After reading this article, it is obvious that Halftime needs to be producing more food content! This article was absolutely amazing and so informative. This review of El Centro’s brunch made me want to get out of bed on this rainy Sunday and walk on over to El Centro (and that is a tall order). I like how Elizabeth gave an informative review of all of its different aspects and then simplified her words into a numerical review. I also appreciated that Elizabeth wasn’t afraid to call out El Centro’s pitfalls such as the “limp” mole fries. @Halftime (aka the people writing this article), let’s restart Brunch Bracket asap!

John: “Corridor Coffee Is Georgetown’s Coziest Coffee Shop” by Claire Goldberg

In keeping with the now time-honored tradition of including Claire Goldberg’s articles a disproportionate amount of times on these lists (she’s just too good at this), I’m particularly fond of her review of Corridor Coffee for a couple of reasons. First off, it’s beautifully succinct. I had never gone to the coffee shop before reading the piece, yet I really felt as though I understood the atmosphere and overall feel of the place just from Claire’s description. Past that, this article was actually the first time I ever realized that Halftime even covered food. In my first semester, not once did I ever hear about a restaurant review or food-related piece, and so the thought never even crossed my mind. Fast-forward to this semester, I’m editing for the organization, and I find myself editing a piece on a topic that I didn’t know we covered. That’s one of many reasons why I love the Voice and Halftime: it’s about everything, and so anyone can enjoy it and find their space to write about their passions and interests.

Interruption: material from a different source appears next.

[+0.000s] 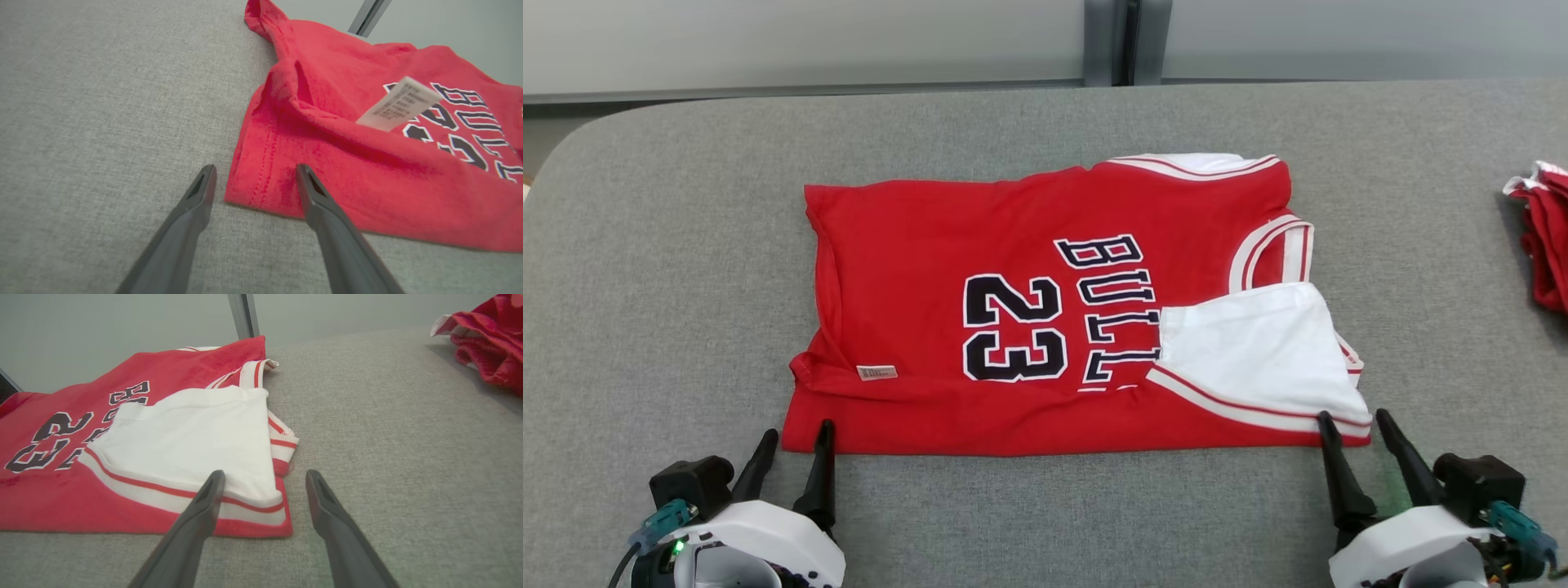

Sky: Brand New Leo’s, Same Old Mistakes” by Emily Jaster and Jack Townsend

This might actually be one of the longest food reviews Halftime has published. However, it’s Leo’s, so there is much to discuss (read: complain about). First, being a freshman, I find this review entertaining just to hear about what old Leo’s was like (there were chicken wings???). Second, this review contains Emily’s unique perspective as a “vegetarian-forced-pescatarian to avoid starvation.” Finding edible food in Leo’s is hard enough for us omnivores, so learning about the harrowing ordeals Emily has to go through is very eye-opening. Third, and most importantly, this review is hilarious—whether it’s Jack noting with suspicion that Launch chose to offer Korean-Mexican fusion when Leo’s has a Mexican restaurant and it was also Korean week at 5Spice, or Emily’s scalding take that the best dish at Whisk is iced coffee. Either way, I would just like to thank Jack and Emily for convincing me to get Royal Jacket tonight.          

Juliana: “Halftime Brunch Bracket: Leo’s” by Alex Boyd

I’m a creature of habit, and every weekend I drag myself over to downstairs Leo’s for brunch. Is this a wise choice? Probably not, but I still somehow find myself almost every Saturday in an absurdly long line just for the sake of an omelette. So when I found a post on Leo’s brunch in the Halftime archives, I was intrigued. And, honestly, it’s perfect. Boyd absolutely nails what it’s like to be in an overly crowded dining hall getting dishes that you don’t particularly care about and feeling like you could end up on the @georgetown.hotmess Instagram page for some questionable food at any moment. Why does everything taste bizarre? Why are the tater tots half cold? The world may never know, but this article truly resonates with any Hoya that has ever been in downstairs Leo’s—even down to the mysterious and frustrating absence of forks.  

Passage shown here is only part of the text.